Y, and Z. Using hierarchical agglomerative clustering with complete link, write the cluster formation process, including (i) each merge of objects and/or clusters, (ii) the height after each merge, and (iii) the final dendrogram.

(c)  Suppose a  10-dimensional dataset contains  100 measurements.   From its covari- ance matrix, the following ten eigenvalues have been obtained.  Based upon these eigenvalues, comment about the true dimensionality of this dataset.  Justify your answer.

Further, if we wish to project this data into 2-dimensions, indicate which two eigen- values correspond to the eigenvectors we would like to choose.  Explain why you made this choice.

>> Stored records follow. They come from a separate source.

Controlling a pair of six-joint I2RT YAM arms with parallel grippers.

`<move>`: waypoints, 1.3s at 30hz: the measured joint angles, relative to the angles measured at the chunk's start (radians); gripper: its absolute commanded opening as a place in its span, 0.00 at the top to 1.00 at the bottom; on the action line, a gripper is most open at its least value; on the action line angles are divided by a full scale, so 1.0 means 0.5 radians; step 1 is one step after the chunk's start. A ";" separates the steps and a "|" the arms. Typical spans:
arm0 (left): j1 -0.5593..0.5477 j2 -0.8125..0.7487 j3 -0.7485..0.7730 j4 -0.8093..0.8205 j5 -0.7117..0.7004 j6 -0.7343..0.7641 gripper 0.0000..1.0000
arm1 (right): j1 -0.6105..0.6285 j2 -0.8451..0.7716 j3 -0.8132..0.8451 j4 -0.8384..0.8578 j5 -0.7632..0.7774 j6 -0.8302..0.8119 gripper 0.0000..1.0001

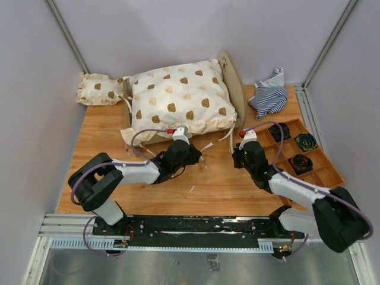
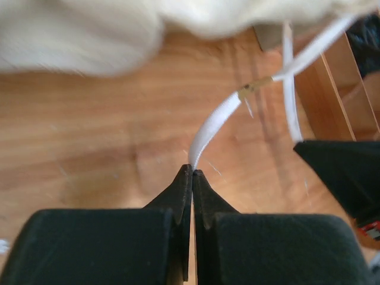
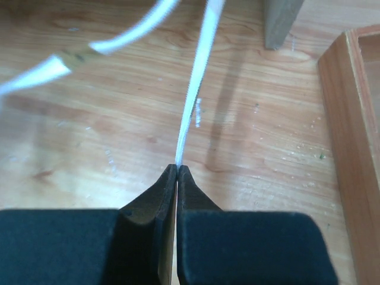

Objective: Set up the pet bed

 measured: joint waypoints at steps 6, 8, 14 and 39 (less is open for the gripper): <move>-0.221 0.033 -0.064 0.064 0.031 -0.115 1.00 | 0.001 -0.599 -0.065 -0.286 -0.195 -0.035 1.00; -0.274 0.079 -0.063 0.079 0.026 -0.133 0.99 | 0.001 -0.735 -0.111 -0.339 -0.260 -0.035 1.00; -0.401 0.310 0.031 0.079 -0.042 -0.177 0.62 | 0.001 -0.896 -0.153 -0.472 -0.398 -0.031 1.00; -0.149 0.425 0.622 -0.018 0.434 -0.112 0.44 | 0.001 -0.600 -0.152 0.072 -0.700 -0.226 1.00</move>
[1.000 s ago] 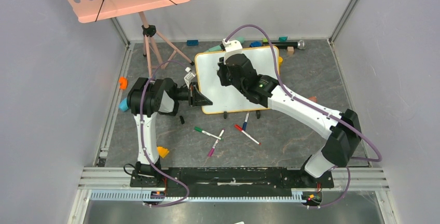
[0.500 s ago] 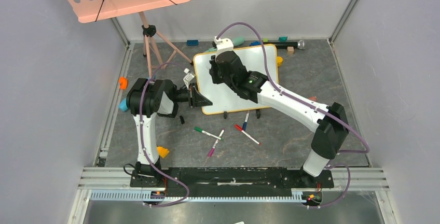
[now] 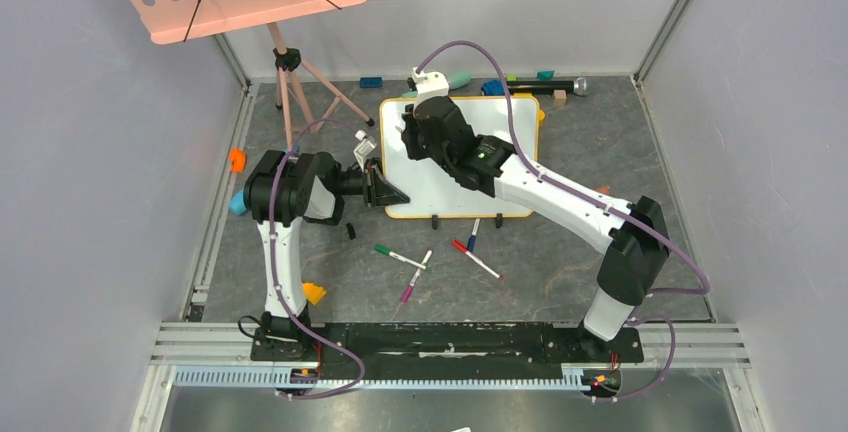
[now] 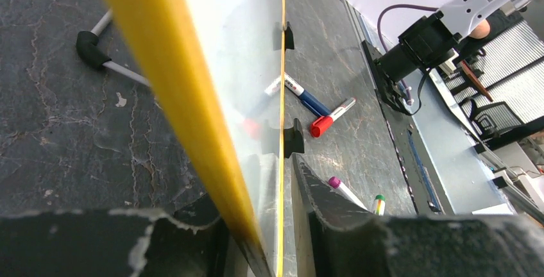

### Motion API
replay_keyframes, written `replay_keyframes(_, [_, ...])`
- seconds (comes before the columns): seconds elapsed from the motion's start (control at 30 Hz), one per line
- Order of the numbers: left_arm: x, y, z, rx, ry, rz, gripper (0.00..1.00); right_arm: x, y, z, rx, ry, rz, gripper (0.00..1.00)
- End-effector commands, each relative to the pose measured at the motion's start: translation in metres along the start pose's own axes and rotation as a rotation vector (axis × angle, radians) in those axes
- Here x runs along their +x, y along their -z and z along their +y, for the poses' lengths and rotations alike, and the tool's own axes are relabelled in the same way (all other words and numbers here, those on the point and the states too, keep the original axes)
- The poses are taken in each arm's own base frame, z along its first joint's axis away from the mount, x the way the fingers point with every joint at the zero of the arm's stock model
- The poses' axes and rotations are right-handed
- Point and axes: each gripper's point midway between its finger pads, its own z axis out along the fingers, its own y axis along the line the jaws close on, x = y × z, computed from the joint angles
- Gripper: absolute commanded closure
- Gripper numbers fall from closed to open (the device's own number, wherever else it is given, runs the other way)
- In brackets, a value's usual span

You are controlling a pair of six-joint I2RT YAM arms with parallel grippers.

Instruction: Write a sentence on the whiteboard

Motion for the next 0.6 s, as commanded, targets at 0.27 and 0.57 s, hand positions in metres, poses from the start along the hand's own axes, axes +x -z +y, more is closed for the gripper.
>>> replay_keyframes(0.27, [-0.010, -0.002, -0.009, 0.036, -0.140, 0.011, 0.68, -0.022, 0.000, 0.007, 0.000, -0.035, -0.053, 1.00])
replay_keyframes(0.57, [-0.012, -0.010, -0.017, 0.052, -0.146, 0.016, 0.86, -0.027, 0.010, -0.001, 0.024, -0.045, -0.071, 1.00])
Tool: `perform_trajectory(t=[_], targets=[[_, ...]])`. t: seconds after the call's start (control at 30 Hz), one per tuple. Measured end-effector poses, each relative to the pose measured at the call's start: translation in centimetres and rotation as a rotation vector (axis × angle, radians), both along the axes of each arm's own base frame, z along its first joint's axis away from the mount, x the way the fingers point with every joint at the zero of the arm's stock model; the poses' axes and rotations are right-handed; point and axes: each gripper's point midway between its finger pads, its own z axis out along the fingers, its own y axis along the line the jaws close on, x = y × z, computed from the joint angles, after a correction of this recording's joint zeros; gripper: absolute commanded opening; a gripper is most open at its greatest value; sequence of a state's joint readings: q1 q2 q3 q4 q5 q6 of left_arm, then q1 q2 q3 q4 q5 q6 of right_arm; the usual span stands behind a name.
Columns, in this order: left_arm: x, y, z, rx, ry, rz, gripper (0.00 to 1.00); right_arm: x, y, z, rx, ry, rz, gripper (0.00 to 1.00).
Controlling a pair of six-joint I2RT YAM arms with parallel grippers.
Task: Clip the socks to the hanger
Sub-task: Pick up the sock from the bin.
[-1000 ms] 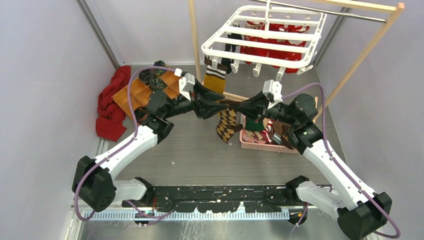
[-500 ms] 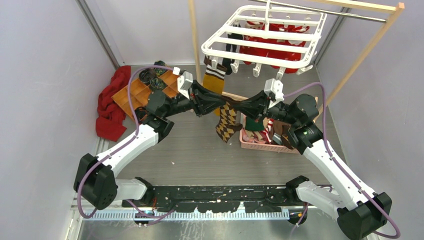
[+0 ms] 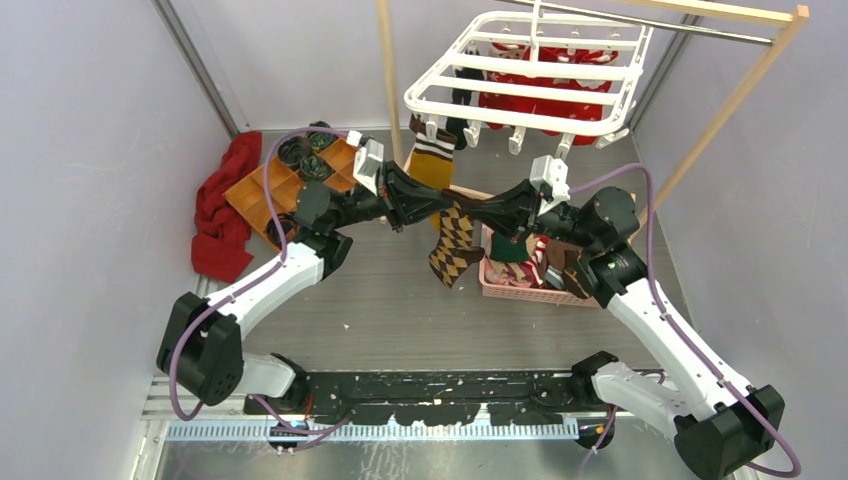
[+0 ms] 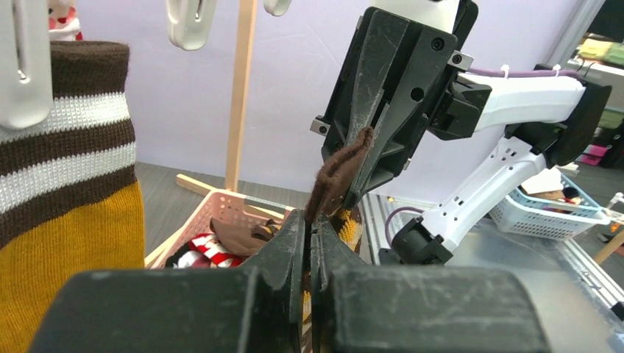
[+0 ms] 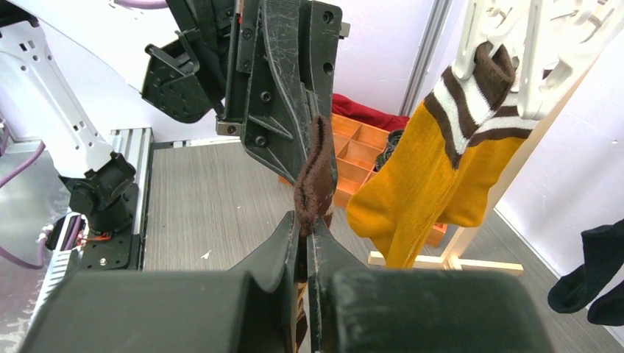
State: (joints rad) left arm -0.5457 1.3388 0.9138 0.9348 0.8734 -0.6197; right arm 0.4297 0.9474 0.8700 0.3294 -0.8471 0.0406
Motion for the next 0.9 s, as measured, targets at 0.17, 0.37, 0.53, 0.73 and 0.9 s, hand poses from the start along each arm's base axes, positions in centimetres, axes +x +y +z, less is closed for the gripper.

(d) One possible approach to searching a large linked set of documents is to combine a measure of document similarity such as TF-IDF similarity with a measure of a page’s importance such as that provided by PageRank. Suggest three ways in which this could be done and discuss the advantages and disadvantages of each of them.

 

Question 3 Classification

(a) The optimisation problem for Soft-Margin Support Vector Machines is defined as

follows:

Subject to:

where w and b are parameters of the model, ξ are the slack variables, C is a hyper- parameter, N is the number of training examples, y(n)  is the output value of example n , x(n)  is the vector of input values of example n and f (.) is the function describing the model.

Suppose someone decides to change this optimisation problem to the following:

while keeping the same constraints.

What would you expect the impact of such modification to be? Justify your answer.

(b) Consider now that we modify the optimisation problem as follows:

Subject to:

What would you expect the effect of this modification to be? Justify your answer.